By M. Aziz
A pulled news segment in 1998 for Channel 4 (UK) by Meditel Productions is now available to see online with accompanying correspondence detailing the cold feet from the channel, here.
For those of you who have missed recent headlines, Hollywood actor Charlie Sheen has disclosed that he is the HIV-positive person at risk of litigation from former sexual partners. Sheen’s battle with substance abuse has been well-documented which resulted in a psychological meltdown. Of course, if HIV is a pathogenic reality, is it of priority to a man who is eroding his immune system with heavy drinking and drugs? Ozzy Osbourne famously tested positive once and then negative, the first result being blamed on the lifestyle he was leaving behind.
Sheen doesn’t seem to have had the redemption of a follow-up test, but he’s alleged to have suppressed his ‘viral load’ to an undetectable level from ARV use. This is a mainstream-useful narrative for the likely scenario that very few of those who had unprotected sex with Sheen test positive. Those who do test positive will be circumstantial.
It will be interesting to see how the story plays out. Sheen evidently needs medical attention but those who want to open his wallet in the courts are highly unlikely to share his problems unless they too are indulging in substance misuse.

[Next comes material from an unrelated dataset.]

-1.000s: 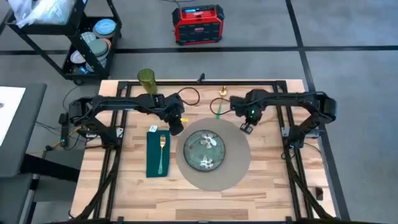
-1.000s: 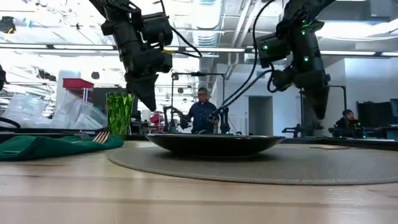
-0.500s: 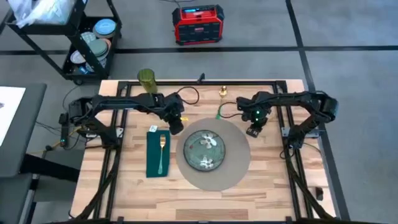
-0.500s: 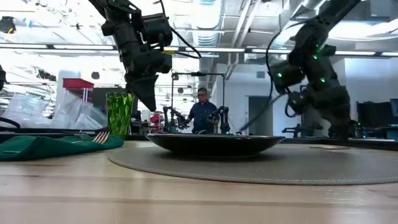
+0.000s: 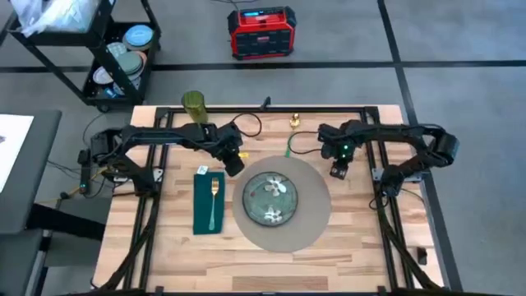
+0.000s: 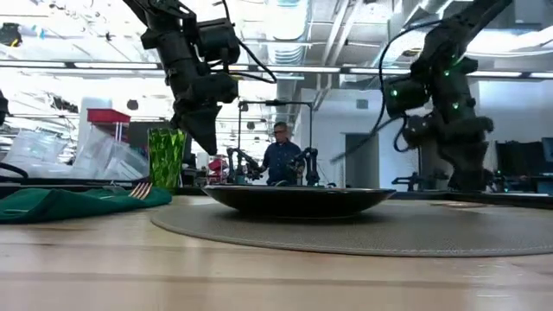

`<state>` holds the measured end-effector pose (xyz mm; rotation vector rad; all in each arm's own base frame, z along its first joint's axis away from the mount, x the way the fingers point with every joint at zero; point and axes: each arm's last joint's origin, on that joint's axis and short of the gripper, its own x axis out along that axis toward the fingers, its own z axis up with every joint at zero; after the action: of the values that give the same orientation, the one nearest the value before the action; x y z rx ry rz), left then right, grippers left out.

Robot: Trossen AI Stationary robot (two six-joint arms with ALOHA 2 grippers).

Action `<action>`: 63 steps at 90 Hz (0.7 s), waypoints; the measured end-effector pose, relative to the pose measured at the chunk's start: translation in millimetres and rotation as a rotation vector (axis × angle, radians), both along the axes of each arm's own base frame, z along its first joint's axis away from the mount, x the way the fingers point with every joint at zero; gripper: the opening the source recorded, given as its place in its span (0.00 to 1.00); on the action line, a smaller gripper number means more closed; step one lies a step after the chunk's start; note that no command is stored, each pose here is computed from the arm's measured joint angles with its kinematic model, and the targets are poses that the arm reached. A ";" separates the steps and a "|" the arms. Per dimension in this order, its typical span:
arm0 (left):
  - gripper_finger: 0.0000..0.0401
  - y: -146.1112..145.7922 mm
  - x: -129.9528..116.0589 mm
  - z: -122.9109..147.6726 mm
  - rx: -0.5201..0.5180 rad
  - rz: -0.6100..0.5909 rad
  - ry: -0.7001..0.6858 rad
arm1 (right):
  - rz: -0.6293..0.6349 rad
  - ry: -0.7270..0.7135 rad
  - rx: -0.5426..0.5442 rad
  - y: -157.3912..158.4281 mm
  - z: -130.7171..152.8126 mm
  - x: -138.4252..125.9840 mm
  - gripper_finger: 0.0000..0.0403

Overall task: Set table place
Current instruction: Put the golden knife on the gray table mat

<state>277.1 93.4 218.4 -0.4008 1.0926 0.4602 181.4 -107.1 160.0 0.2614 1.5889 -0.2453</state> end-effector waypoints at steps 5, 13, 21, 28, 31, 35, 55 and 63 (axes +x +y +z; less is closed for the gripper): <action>0.00 -0.1 0.0 0.0 0.004 0.001 0.002 | 0.084 0.008 -0.007 -1.7 -3.1 -1.6 0.32; 0.00 0.0 0.0 0.0 0.001 0.010 0.001 | 0.184 0.041 0.022 -4.1 -11.2 -2.2 0.33; 0.00 0.0 -0.1 0.0 -0.001 0.023 0.000 | 0.207 0.076 0.040 -6.5 -19.5 -1.3 0.35; 0.00 0.1 0.0 0.0 -0.002 0.035 -0.002 | 0.216 0.092 0.049 -9.8 -25.3 0.3 0.36; 0.00 0.2 -0.1 0.0 0.001 0.041 -0.001 | 0.218 0.098 0.055 -11.0 -27.9 0.6 0.36; 0.00 0.3 -0.1 0.0 0.002 0.048 -0.001 | 0.214 0.108 0.064 -12.4 -31.2 0.7 0.36; 0.00 1.9 -0.7 0.1 0.039 0.105 0.007 | 0.213 0.159 0.078 -15.8 -40.5 2.0 0.20; 0.00 1.9 -0.9 0.1 0.034 0.126 0.006 | 0.223 0.155 0.071 -15.9 -38.9 1.8 0.05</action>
<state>276.3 95.4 218.5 -0.4407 1.0673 0.5909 183.1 -123.0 121.1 0.1201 1.7671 -0.0364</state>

Vitamin D deficiency has emerged in the headlines again as useful to HIV patients on ARV, according to a study. The problem, however, is that vitamin D is an immunomodulator and its deficiency itself is acquired immunodeficiency. D deficiency illnesses are almost parallel to HIV/AIDS illnesses. Whether or not one can test HIV+ too is irrelevant but may be linked to severity and currently manifested diseases.
If vitamin D sufficiency can raise T-cell counts during ARV treatment, then it should be investigated if T-cells can be raised without ARVs too. In any case, if vitamin D can raise T-cells then a) HIV is not killing them, the person has a barrier to production from states such as drug use, malnutrition or D deficiency; b) HIV is plausibly a biomarker of decreased immunity, not a cause. Furthermore, T-cell count only actively needs to be high in states of emergency (such as taking ARVs!) and can allowed to be low when not. As an analogy, one does not need a whole fire brigade waiting in the street for a fire.